It is said of Charles Chauncy, of the First Church in Boston, that his favorite authors were Tillotson and Baxter.[[14]] Far more suggestive is the account we have of the books read by Jonathan Mayhew of the West Church in Boston, the first open antagonist of Calvinism in New England. Soon after 1740 he was reading the works of the great Protestant theologians of the seventeenth century, including Milton, Chillingworth, and Tillotson; and the eighteenth-century works of Locke, Samuel Clarke, Taylor, Wollaston, and Whiston. He also probably read Cudworth, Butler, Hutcheson, Leland, and other authors of a like character, some of them deists. Not one of these writers was a Calvinist for they found the basis of religion either in idealism or in rationalism.
The biographer of Mayhew says it "is evident from some of his discourses that he was a great admirer of Samuel Clarke, whose voluminous works were in his day much read by the liberal clergy." Clarke's Boyle lectures, delivered in 1704-5, showed that natural and revealed religion were essentially one, that moral action in man is free, and that Christianity is the religion of reason and nature. At a later period he defended the two propositions, that "no article of Christian faith delivered in the holy Scriptures is disagreeable to right reason," and that "without liberty of human actions there can be no real religion or morality." Even if one such man as Jonathan Mayhew read Clarke's work in the Harvard Library, it justified the alarm felt by Whitefield lest the students should be led away from their Calvinist faith.[[15]]
The Great Awakening.
It was "the great awakening" that showed how marked had been the growth of liberal opinions throughout New England in the forty years preceding. Silently, a great change had gone on, with little open expression of dissent from Calvinism, and without a knowledge on the part of most of the liberal men that they had in any way departed from the faith of the fathers. It was only with the coming of Whitefield and the revival that this change came to have recognition, and that even the slightest separation into parties took place.

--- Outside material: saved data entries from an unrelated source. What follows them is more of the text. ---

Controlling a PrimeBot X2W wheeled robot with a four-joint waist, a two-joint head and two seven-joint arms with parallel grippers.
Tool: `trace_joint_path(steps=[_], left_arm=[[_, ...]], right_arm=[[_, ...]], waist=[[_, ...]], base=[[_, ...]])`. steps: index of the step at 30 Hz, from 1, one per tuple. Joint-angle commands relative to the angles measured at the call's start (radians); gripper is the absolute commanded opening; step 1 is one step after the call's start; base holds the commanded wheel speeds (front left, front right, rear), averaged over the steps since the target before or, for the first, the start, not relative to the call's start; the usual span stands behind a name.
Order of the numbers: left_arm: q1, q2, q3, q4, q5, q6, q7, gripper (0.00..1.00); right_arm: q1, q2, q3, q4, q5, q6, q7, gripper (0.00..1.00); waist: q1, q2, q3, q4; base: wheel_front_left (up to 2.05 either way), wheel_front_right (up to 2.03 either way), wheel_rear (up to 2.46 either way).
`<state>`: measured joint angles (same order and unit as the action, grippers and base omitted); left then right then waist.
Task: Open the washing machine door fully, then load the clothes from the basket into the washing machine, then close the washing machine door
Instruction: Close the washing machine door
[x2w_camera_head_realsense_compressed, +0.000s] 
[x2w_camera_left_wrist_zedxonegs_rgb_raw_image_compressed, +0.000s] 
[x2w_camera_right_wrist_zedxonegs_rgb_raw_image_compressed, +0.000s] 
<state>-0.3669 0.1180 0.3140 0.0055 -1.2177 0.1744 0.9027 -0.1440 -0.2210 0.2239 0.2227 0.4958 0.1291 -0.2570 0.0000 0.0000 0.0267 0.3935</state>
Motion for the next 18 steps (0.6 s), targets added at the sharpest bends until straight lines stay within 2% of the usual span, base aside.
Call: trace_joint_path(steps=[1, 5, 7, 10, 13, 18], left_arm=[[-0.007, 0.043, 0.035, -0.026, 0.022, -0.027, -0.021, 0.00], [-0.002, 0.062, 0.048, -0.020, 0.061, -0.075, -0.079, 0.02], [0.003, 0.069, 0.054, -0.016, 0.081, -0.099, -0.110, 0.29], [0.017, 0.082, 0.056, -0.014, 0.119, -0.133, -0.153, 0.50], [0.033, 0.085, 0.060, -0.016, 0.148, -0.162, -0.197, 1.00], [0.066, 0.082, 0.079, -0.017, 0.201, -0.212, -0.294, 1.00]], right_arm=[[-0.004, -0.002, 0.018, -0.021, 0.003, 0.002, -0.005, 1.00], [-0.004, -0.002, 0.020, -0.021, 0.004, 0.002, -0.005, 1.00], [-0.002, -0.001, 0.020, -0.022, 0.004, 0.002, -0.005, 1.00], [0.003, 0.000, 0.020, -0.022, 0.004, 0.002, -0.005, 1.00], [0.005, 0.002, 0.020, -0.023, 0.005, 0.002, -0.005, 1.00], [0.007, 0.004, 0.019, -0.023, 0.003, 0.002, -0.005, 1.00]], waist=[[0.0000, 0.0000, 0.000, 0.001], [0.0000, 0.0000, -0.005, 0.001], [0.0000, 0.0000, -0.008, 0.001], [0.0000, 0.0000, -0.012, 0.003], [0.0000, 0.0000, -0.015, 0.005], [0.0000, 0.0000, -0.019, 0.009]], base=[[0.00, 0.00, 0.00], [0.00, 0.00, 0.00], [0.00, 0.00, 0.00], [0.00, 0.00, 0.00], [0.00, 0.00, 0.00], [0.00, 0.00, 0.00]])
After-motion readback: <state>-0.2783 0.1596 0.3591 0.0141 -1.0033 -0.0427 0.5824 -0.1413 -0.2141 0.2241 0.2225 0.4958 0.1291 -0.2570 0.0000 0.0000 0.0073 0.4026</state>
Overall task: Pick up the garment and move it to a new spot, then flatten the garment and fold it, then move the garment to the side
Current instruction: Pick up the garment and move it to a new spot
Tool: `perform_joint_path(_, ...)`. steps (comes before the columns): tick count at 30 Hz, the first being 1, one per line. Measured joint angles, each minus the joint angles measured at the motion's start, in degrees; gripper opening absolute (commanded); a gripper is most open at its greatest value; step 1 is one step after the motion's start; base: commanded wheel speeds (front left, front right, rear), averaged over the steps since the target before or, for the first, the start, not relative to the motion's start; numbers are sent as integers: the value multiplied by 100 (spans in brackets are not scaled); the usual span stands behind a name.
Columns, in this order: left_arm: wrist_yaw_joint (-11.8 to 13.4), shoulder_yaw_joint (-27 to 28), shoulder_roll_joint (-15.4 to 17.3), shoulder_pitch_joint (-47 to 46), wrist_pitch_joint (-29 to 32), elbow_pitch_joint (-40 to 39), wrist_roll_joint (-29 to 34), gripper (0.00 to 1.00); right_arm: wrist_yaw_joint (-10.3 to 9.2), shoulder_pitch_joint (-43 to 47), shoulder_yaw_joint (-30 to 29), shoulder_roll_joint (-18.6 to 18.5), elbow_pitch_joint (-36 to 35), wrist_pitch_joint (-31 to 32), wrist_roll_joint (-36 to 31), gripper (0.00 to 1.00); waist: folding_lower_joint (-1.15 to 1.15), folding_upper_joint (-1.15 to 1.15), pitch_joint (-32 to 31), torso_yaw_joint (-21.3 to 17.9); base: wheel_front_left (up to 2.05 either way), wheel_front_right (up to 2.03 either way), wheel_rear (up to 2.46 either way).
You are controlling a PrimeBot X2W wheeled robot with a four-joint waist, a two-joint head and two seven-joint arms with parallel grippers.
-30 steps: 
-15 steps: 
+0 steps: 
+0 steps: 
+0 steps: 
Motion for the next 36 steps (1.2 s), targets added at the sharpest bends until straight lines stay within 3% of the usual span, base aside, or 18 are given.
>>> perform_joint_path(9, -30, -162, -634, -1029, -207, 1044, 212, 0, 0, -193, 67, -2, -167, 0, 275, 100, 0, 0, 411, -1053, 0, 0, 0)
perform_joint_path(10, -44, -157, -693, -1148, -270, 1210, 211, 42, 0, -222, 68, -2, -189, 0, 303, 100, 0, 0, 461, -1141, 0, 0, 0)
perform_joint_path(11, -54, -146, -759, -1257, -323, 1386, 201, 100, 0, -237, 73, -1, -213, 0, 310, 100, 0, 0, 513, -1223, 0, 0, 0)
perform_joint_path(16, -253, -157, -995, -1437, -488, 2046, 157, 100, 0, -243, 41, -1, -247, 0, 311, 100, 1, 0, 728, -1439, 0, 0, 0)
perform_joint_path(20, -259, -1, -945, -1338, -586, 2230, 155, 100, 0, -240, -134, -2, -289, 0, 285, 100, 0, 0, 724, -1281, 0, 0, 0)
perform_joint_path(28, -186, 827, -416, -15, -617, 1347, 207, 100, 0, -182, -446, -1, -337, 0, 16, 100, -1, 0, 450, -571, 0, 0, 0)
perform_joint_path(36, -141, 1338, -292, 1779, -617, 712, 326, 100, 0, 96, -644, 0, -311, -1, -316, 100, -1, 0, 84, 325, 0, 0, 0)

The revival was an attempt to reintroduce the stricter Calvinism of the earlier time, with its doctrines of justification by faith alone, supernatural regeneration, and predestination made known to the believer by the Holy Ghost. The liberal party objected to the revival because it was opposed to the good old customs of the Congregational churches of New England. The itinerant methods of the revivalists, the shriekings, faintings, and appeals to fear and terror, were condemned as not in harmony with the established methods of the churches. In his book against the revivalists, Dr. Chauncy said that "now is the time when we are particularly called to stand for the good old way, and bear testimony against everything that may tend to cast a blemish on true primitive Christianity."[[16]]
When the great awakening came to an end, the liberal party was far stronger than before, partly because the members of it had come to know each other and to feel their own power, partly because men had been led to declare themselves who had never before perceived their own position, and partly because the agitation had set men to thinking, and to making such scrutiny of their beliefs as they had never made before. The testimonies of Harvard College and various associations of ministers against the methods of the revivalists were signed by sixty-three men, while those in favor of the revival were signed by one hundred and ten. These numbers represent the comparative strength of the two parties. It must be said, however, that the leading men in nearly every part of New England were among those opposing the revival methods, while in Eastern Massachusetts at least two-thirds of the ministers were of the liberal party.[[17]]
The strong feeling caused by the revival soon subsided, and no division between the Calvinist and the Arminian parties took place. The progressive tendencies went quietly on, step by step the old beliefs were discarded; but it was by individuals, and not in any form as a sectarian movement. The relations of the church to the state at this time would have made such a result impossible.
Cardinal Beliefs of the Liberals.
Looking over the whole field of the theological advance from 1725 to 1760, we find that three conclusions had been arrived at by the men of the liberal movement. The first of these was that what they stood for as a body was a recovery and restoration of primitive Christianity in its simplicity and power. It was said of Dr. Mayhew by his biographer that he "was a great advocate of primitive Christianity, and zealously contended for the faith once delivered to the saints."